Mechanism What you share Catalog required by recipient
MINID A persistent URL (registered with FAIR identifier service) No — URL resolves to a BDBag archive
BDBag archive A .bag.zip file containing all tables and asset URLs No — local inspection only
Catalog clone A new catalog on any Deriva server Yes — recipient connects with DerivaML

Choose a MINID when you want a stable, citable reference that will survive a URL change. Choose a BDBag archive when you need a portable snapshot that a collaborator can hand to code directly. Choose a catalog clone when your collaborator needs to run workflows, add features, or browse data interactively.

How to share a dataset with a MINID

A MINID (Minimal Viable Identifier) is a globally unique, resolvable identifier registered with a FAIR identifier service. When you download a dataset with use_minid=True, DerivaML uploads the bag archive to S3 and registers the resulting URL with the MINID service. The returned identifier remains stable even if your catalog server moves.

Requirements. Your catalog must be configured with an S3 bucket. If it is not, download_dataset_bag(use_minid=True) raises DerivaMLException with a message explaining the missing configuration.

from deriva_ml import DerivaML

ml = DerivaML(hostname="catalog.example.org", catalog_id="1")
dataset = ml.lookup_dataset("1-ABC4")

# Download version 2.0.0 and register a MINID for it
bag = dataset.download_dataset_bag(
    version="2.0.0",
    use_minid=True,
    materialize=True,
)

# The MINID URL is stored on the dataset version record
print(bag.version)  # "2.0.0"

The MINID URL is stored in the catalog's dataset version record. Calling download_dataset_bag(use_minid=True) again for the same version returns the cached MINID rather than re-uploading, unless the dataset's download spec has changed (tracked via a spec-hash on the version record).

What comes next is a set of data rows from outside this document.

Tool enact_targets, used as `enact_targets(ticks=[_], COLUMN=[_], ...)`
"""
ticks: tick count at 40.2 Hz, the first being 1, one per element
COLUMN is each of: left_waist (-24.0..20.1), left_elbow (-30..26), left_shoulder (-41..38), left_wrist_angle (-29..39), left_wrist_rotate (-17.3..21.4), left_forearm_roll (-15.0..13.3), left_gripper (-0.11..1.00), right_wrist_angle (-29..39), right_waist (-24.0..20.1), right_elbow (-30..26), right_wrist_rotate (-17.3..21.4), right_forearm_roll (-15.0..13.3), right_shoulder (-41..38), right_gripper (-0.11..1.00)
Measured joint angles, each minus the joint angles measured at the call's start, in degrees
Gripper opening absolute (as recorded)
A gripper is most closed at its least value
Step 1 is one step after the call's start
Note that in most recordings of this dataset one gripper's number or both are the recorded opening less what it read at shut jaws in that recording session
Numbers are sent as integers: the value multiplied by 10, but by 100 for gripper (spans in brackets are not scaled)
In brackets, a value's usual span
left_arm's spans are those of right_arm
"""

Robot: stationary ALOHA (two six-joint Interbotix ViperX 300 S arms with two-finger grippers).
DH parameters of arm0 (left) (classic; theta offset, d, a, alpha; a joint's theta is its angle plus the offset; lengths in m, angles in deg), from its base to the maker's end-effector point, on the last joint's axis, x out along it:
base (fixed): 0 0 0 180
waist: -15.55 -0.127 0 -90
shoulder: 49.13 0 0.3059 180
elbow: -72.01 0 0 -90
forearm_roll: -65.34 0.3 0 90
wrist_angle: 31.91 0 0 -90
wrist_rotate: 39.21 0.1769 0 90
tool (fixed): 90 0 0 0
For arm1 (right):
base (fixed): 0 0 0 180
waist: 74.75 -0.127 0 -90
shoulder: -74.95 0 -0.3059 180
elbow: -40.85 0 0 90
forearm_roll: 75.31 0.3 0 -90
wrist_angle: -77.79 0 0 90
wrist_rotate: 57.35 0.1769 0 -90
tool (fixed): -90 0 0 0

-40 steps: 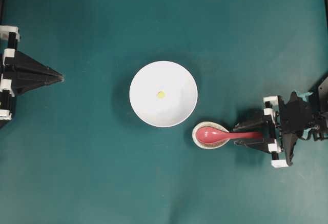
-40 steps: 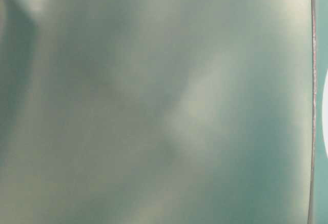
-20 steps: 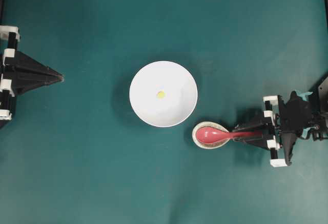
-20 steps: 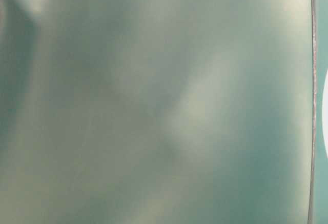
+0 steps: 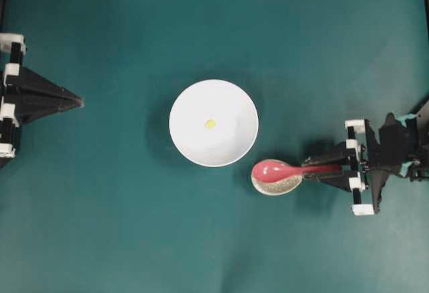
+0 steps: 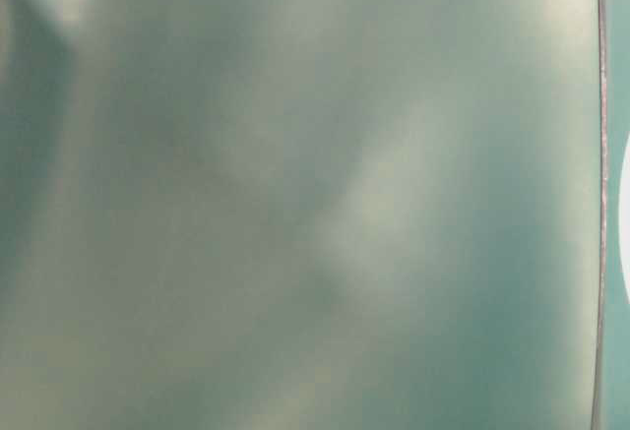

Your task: Scoop the yellow hexagonal prism block from the bowl with a spoon using the right arm.

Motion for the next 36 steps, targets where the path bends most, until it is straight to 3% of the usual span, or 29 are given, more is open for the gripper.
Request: enact_targets(ticks=[7, 18, 28, 36], left_waist=[1, 0, 0, 0], left_elbow=[0, 0, 0, 0], left_shoulder=[0, 0, 0, 0], left_wrist_angle=[0, -1, 0, -4], left_wrist_rotate=[0, 0, 0, 0], left_forearm_roll=[0, 1, 1, 1], left_gripper=[-1, -1, -1, -1], right_wrist_angle=[60, 229, 367, 454], right_waist=[22, 86, 134, 171], right_elbow=[-10, -54, -114, -164], right_wrist_rotate=[-33, -73, -130, -148], right_forearm_roll=[0, -3, -5, -5], right_shoulder=[66, 163, 212, 227], right_gripper=[24, 24, 24, 24])
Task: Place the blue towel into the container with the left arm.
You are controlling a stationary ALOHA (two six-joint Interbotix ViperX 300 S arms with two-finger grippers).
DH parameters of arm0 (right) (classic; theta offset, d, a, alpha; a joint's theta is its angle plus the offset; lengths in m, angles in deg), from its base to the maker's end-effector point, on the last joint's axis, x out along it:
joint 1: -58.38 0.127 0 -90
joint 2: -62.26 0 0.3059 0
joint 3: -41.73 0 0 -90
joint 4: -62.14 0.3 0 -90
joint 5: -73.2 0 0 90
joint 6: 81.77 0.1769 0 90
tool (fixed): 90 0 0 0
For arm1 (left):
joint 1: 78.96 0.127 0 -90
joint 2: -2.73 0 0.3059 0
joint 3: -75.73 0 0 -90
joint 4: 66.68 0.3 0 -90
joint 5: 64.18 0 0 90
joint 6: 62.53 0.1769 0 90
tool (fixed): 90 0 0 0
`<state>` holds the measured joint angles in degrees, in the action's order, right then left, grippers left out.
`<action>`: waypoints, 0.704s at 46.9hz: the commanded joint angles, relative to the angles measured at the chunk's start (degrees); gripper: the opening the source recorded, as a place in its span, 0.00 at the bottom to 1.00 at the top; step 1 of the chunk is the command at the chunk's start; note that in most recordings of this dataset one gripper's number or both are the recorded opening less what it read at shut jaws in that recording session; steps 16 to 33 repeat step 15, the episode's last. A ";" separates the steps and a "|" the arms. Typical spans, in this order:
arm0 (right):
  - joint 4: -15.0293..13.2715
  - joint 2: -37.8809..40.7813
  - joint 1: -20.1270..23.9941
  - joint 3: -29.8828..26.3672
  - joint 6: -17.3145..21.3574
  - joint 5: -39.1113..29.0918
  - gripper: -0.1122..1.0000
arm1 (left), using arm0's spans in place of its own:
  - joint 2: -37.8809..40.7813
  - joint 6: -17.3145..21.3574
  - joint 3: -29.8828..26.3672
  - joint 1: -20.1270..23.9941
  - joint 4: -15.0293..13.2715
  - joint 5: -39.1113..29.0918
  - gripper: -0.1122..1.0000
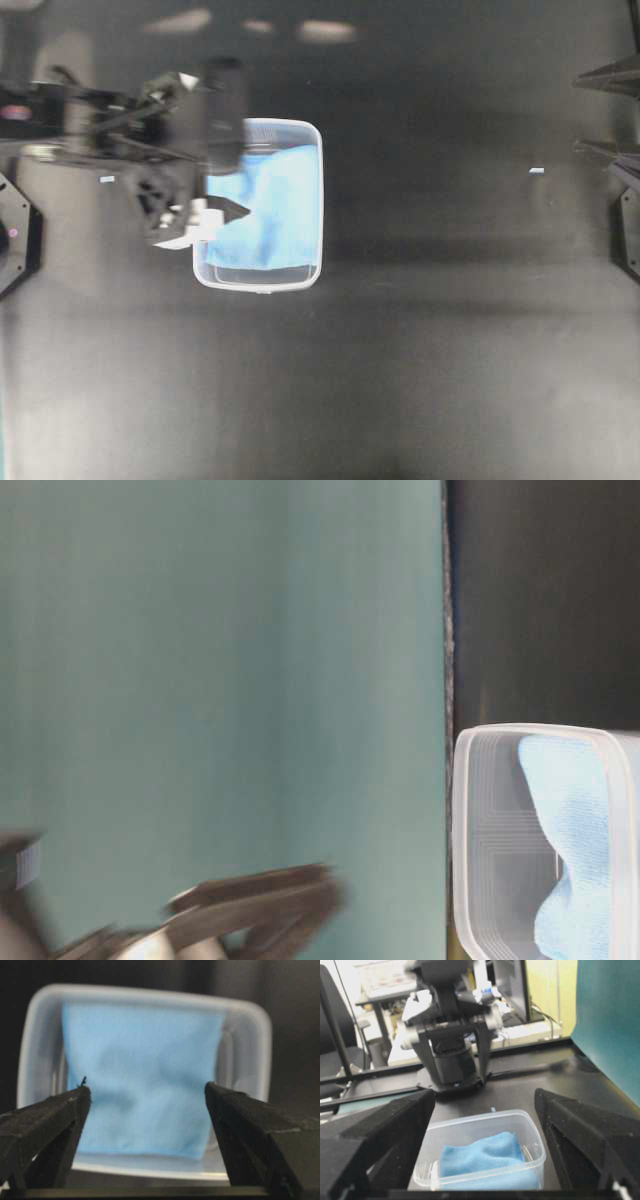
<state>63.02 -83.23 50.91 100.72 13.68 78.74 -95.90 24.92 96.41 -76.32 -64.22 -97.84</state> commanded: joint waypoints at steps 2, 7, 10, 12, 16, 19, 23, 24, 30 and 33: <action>0.18 0.26 -0.18 -0.70 -0.09 0.62 0.80 | -8.96 0.53 2.37 -1.14 0.09 6.15 0.90; 0.09 0.26 -0.09 -0.70 -0.09 0.70 0.80 | -15.56 0.88 6.86 -1.67 0.09 12.39 0.90; 0.18 0.26 -0.18 -0.53 -0.09 0.62 0.80 | -20.04 0.79 9.76 -1.76 0.09 15.64 0.90; 0.18 0.35 -0.18 -0.70 -0.09 0.62 0.80 | -22.24 0.79 11.16 -1.76 0.09 16.70 0.89; 0.18 0.44 -0.18 -0.53 0.18 0.62 0.80 | -25.31 0.62 12.92 -2.11 0.09 17.23 0.89; 0.18 0.44 -0.18 -0.53 0.18 0.62 0.80 | -25.31 0.62 12.92 -2.11 0.09 17.23 0.89; 0.18 0.44 -0.18 -0.53 0.18 0.62 0.80 | -25.31 0.62 12.92 -2.11 0.09 17.23 0.89; 0.18 0.44 -0.18 -0.53 0.18 0.62 0.80 | -25.31 0.62 12.92 -2.11 0.09 17.23 0.89; 0.18 0.44 -0.18 -0.53 0.18 0.62 0.80 | -25.31 0.62 12.92 -2.11 0.09 17.23 0.89; 0.18 0.44 -0.18 -0.53 0.18 0.62 0.80 | -25.31 0.62 12.92 -2.11 0.09 17.23 0.89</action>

A collaborator who receives the MINID URL can resolve it to the BDBag archive and materialize it without any DerivaML installation:

# Collaborator's machine — bdbag CLI only
bdbag --resolve-fetch all /path/to/unpacked/bag

Notes

  • use_minid=True requires s3_bucket to be configured on the catalog; confirm this with your catalog administrator before attempting.
  • MINIDs are version-specific — each call with a different version argument creates a separate identifier.
  • MINID registration is idempotent for a given version: DerivaML checks the spec-hash stored on the version record and only re-registers if the download spec has changed.
  • Collaborators who receive only the MINID URL can inspect and use the data without a Deriva account.

How to share a bag archive

download_dataset_bag always produces a .bag.zip archive regardless of whether a MINID is registered. Without use_minid=True, the archive is built client-side from the catalog and stored in the local cache directory.

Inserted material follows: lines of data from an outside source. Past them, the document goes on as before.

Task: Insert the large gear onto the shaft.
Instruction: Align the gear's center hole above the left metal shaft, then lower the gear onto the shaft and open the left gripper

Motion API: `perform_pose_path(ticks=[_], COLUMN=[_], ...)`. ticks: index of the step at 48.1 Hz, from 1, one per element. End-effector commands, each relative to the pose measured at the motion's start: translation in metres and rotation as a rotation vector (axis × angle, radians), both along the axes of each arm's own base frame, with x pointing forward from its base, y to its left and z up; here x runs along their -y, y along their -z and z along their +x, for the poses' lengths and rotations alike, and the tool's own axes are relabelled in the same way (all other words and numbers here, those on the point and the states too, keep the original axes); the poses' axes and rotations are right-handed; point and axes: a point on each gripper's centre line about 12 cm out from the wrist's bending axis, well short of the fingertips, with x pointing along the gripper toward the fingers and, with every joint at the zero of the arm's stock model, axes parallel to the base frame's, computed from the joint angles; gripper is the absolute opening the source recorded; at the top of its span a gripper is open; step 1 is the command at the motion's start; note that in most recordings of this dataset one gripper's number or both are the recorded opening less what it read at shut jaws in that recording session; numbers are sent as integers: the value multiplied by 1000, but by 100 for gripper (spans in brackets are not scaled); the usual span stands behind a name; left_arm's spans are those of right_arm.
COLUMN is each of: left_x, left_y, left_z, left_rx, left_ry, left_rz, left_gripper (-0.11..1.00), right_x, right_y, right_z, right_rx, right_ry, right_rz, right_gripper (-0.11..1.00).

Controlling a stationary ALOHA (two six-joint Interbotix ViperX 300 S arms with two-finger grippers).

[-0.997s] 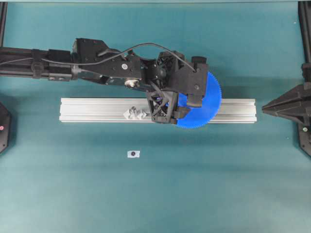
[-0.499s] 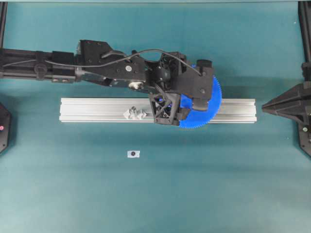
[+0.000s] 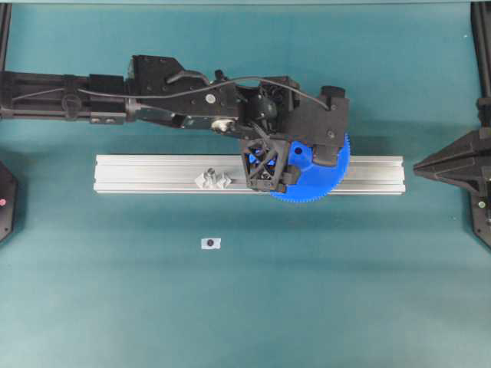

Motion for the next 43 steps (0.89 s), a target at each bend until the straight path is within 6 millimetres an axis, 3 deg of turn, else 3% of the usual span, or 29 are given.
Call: perform_pose_path(ticks=[1, 14, 24, 36, 43], left_x=[-1, 4, 9, 9, 10], left_y=[-18, -31, -28, -25, -43], left_z=[4, 15, 23, 20, 22], left_rx=[40, 80, 74, 41, 82], left_ry=[-1, 7, 17, 18, 21], left_rz=[4, 6, 6, 3, 9], left_gripper=[90, 90, 90, 90, 90], right_x=[0, 0, 1, 0, 1], right_y=[-4, -4, -5, -5, -5], right_z=[2, 2, 2, 1, 1], right_rx=[14, 14, 15, 19, 20], right_ry=[6, 6, 7, 6, 7], right_rz=[6, 6, 6, 6, 6], right_gripper=[12, 12, 12, 12, 12])
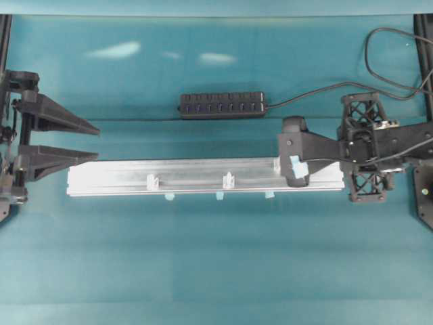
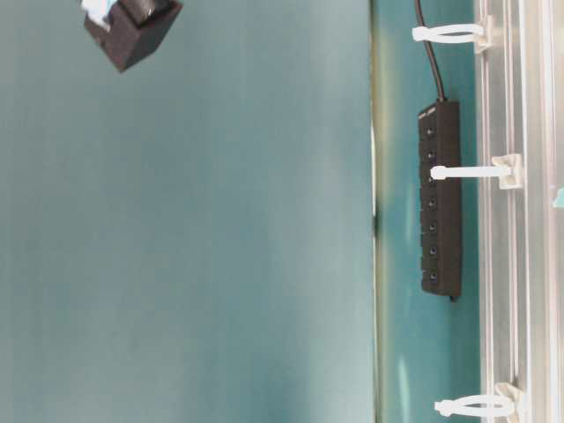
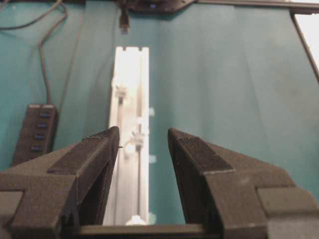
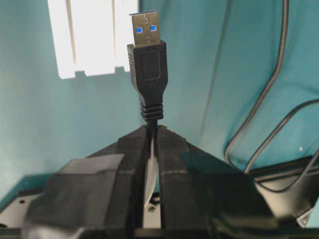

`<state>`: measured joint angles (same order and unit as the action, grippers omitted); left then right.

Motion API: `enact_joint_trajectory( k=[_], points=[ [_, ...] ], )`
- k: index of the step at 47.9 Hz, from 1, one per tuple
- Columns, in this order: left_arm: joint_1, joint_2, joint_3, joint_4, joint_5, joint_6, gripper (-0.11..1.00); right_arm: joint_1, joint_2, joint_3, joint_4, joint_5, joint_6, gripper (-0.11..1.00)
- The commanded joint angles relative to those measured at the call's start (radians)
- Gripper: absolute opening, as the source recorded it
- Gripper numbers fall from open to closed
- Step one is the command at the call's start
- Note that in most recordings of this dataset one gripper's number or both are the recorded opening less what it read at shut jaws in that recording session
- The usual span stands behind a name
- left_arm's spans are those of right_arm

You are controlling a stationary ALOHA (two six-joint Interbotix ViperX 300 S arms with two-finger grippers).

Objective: Pass the USB cable through three rings with both arms.
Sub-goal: 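Push the plug leftward through the rightmost white ring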

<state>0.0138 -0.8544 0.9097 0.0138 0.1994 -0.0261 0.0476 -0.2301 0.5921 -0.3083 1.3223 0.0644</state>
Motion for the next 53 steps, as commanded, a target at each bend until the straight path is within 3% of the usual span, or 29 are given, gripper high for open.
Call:
enact_joint_trajectory(
  k=[1,32,53],
  points=[
    [0.002,0.000,-0.017,0.002,-0.009,0.000,0.52,-0.014,-0.029,0.005,-0.008,-0.015,-0.012,-0.09],
    [0.000,0.008,-0.018,0.002,-0.026,0.000,0.52,-0.046,0.008,0.160,-0.002,-0.295,0.034,-0.09],
    [0.002,0.011,-0.018,0.002,-0.026,-0.002,0.52,-0.066,0.080,0.161,0.000,-0.419,0.037,-0.09]
  ],
)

bag = dataset.download_dataset_bag(
    version="2.0.0",
    materialize=False,   # metadata tables only; omit assets for a smaller archive
)
print(bag.path)  # Path to the local unpacked bag directory

The archive at bag.path.parent / f"Dataset_{dataset_rid}_{version}.bag.zip" contains:

  • data/ — CSV exports of every table reachable from the dataset via foreign key paths
  • fetch.txt — a list of remote asset URLs (Hatrac) for any files that were not materialized
  • bag-info.txt — BDBag metadata: dataset RID, version, checksum, creation date
  • bagit.txt — BagIt specification marker

To inspect the archive without DerivaML:

# Install the bdbag CLI tool
pip install bdbag

bdbag --validate fast /path/to/Dataset_1-ABC4_2.0.0.bag.zip
bdbag --resolve-fetch all /path/to/Dataset_1-ABC4_2.0.0.bag.zip

A collaborator who has DerivaML can open the bag directly with DatasetBag:

from deriva_ml.dataset import DatasetBag

bag = DatasetBag("/path/to/Dataset_1-ABC4")
df = bag.get_table_as_dataframe("Subject")

Notes

  • Asset files are not included in the archive unless materialize=True; fetch.txt contains their remote URLs instead.
  • The bdbag CLI tool is available on PyPI (pip install bdbag) and is the only dependency needed to validate and materialize bags without DerivaML.
  • Bag contents are determined by the catalog's export annotation on the dataset's root table, which follows all FK paths and stops at other dataset element types.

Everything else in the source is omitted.